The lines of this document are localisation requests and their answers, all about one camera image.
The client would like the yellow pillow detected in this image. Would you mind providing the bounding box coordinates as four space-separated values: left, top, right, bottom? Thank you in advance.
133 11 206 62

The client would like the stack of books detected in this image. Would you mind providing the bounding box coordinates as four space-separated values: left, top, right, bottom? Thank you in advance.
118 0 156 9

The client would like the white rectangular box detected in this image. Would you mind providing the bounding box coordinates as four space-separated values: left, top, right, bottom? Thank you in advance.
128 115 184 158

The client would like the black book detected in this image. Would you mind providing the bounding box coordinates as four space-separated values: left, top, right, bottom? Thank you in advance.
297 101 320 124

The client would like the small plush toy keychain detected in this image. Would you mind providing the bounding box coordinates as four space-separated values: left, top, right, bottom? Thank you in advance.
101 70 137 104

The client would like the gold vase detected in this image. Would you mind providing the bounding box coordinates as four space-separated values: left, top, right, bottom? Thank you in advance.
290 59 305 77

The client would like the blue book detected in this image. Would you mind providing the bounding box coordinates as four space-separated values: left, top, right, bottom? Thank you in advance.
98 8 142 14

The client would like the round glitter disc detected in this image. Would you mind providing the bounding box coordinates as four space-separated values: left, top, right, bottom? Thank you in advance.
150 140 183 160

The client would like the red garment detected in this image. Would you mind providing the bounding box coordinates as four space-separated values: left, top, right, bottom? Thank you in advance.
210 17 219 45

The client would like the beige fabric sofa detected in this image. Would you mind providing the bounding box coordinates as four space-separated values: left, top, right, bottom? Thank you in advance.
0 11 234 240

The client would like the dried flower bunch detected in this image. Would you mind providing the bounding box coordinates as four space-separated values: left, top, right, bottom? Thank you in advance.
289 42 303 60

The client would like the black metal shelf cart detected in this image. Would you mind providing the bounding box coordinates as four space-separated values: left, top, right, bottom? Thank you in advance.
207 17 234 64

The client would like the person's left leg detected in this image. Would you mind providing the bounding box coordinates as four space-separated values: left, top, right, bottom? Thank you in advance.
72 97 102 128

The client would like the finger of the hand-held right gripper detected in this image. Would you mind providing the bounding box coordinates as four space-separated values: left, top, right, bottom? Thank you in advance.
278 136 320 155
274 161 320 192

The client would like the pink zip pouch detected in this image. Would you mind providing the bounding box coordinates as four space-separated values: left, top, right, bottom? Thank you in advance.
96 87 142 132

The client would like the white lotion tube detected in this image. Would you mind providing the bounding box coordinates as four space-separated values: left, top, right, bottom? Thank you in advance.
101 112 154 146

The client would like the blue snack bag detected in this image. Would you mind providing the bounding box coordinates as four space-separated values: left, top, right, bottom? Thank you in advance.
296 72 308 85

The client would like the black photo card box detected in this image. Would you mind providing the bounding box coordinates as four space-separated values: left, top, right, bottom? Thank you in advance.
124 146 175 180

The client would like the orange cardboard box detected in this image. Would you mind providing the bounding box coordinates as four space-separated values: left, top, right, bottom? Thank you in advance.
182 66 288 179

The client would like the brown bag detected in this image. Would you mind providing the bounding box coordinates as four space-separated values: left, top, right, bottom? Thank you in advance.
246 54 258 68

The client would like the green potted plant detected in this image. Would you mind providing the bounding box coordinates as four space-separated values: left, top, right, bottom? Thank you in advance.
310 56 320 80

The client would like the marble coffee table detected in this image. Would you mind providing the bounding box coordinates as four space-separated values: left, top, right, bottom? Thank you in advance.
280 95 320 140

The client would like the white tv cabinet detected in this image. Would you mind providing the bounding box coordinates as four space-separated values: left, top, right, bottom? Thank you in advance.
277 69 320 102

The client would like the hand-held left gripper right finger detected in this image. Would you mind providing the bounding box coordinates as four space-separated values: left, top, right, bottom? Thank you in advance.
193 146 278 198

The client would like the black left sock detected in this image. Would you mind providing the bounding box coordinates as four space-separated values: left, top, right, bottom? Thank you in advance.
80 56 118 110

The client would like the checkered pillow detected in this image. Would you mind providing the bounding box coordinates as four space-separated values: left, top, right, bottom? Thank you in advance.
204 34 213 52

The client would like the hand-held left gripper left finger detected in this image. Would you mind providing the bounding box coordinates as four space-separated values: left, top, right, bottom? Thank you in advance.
++++++++++
Assignment
Retype the data in full, and keep every line identical to the original.

Result of the exercise
The lines of this document are localisation requests and their answers, all about one camera image.
The client would like the yellow pillow detected in this image. Would you mind providing the bounding box coordinates as four space-separated values: left, top, right, bottom? Thank you in advance.
133 11 206 62

The client would like the stack of books detected in this image. Would you mind providing the bounding box coordinates as four space-separated values: left, top, right, bottom? Thank you in advance.
118 0 156 9

The client would like the white rectangular box detected in this image. Would you mind providing the bounding box coordinates as four space-separated values: left, top, right, bottom? Thank you in advance.
128 115 184 158

The client would like the black book detected in this image. Would you mind providing the bounding box coordinates as four space-separated values: left, top, right, bottom? Thank you in advance.
297 101 320 124

The client would like the small plush toy keychain detected in this image. Would you mind providing the bounding box coordinates as four space-separated values: left, top, right, bottom? Thank you in advance.
101 70 137 104

The client would like the gold vase detected in this image. Would you mind providing the bounding box coordinates as four space-separated values: left, top, right, bottom? Thank you in advance.
290 59 305 77

The client would like the blue book detected in this image. Would you mind providing the bounding box coordinates as four space-separated values: left, top, right, bottom? Thank you in advance.
98 8 142 14

The client would like the round glitter disc detected in this image. Would you mind providing the bounding box coordinates as four space-separated values: left, top, right, bottom? Thank you in advance.
150 140 183 160

The client would like the red garment detected in this image. Would you mind providing the bounding box coordinates as four space-separated values: left, top, right, bottom? Thank you in advance.
210 17 219 45

The client would like the beige fabric sofa detected in this image. Would you mind providing the bounding box coordinates as four space-separated values: left, top, right, bottom? Thank you in advance.
0 11 234 240

The client would like the dried flower bunch detected in this image. Would you mind providing the bounding box coordinates as four space-separated values: left, top, right, bottom? Thank you in advance.
289 42 303 60

The client would like the black metal shelf cart detected in this image. Would you mind providing the bounding box coordinates as four space-separated values: left, top, right, bottom? Thank you in advance.
207 17 234 64

The client would like the person's left leg detected in this image. Would you mind providing the bounding box coordinates as four space-separated values: left, top, right, bottom? Thank you in advance.
72 97 102 128

The client would like the finger of the hand-held right gripper detected in this image. Would you mind providing the bounding box coordinates as four space-separated values: left, top, right, bottom? Thank you in advance.
278 136 320 155
274 161 320 192

The client would like the pink zip pouch detected in this image. Would you mind providing the bounding box coordinates as four space-separated values: left, top, right, bottom? Thank you in advance.
96 87 142 132

The client would like the white lotion tube detected in this image. Would you mind providing the bounding box coordinates as four space-separated values: left, top, right, bottom? Thank you in advance.
101 112 154 146

The client would like the blue snack bag detected in this image. Would you mind providing the bounding box coordinates as four space-separated values: left, top, right, bottom? Thank you in advance.
296 72 308 85

The client would like the black photo card box detected in this image. Would you mind providing the bounding box coordinates as four space-separated values: left, top, right, bottom? Thank you in advance.
124 146 175 180

The client would like the orange cardboard box detected in this image. Would you mind providing the bounding box coordinates as four space-separated values: left, top, right, bottom? Thank you in advance.
182 66 288 179

The client would like the brown bag detected in this image. Would you mind providing the bounding box coordinates as four space-separated values: left, top, right, bottom? Thank you in advance.
246 54 258 68

The client would like the green potted plant detected in this image. Would you mind providing the bounding box coordinates as four space-separated values: left, top, right, bottom? Thank you in advance.
310 56 320 80

The client would like the marble coffee table detected in this image. Would you mind providing the bounding box coordinates as four space-separated values: left, top, right, bottom? Thank you in advance.
280 95 320 140

The client would like the white tv cabinet detected in this image. Would you mind providing the bounding box coordinates as four space-separated values: left, top, right, bottom? Thank you in advance.
277 69 320 102

The client would like the hand-held left gripper right finger detected in this image. Would you mind providing the bounding box coordinates as four space-separated values: left, top, right, bottom? Thank you in advance.
193 146 278 198

The client would like the black left sock detected in this image. Would you mind providing the bounding box coordinates as four space-separated values: left, top, right, bottom? Thank you in advance.
80 56 118 110

The client would like the checkered pillow detected in this image. Would you mind providing the bounding box coordinates as four space-separated values: left, top, right, bottom? Thank you in advance.
204 34 213 52

The client would like the hand-held left gripper left finger detected in this image. Would you mind providing the bounding box coordinates as four space-separated values: left, top, right, bottom? Thank you in advance.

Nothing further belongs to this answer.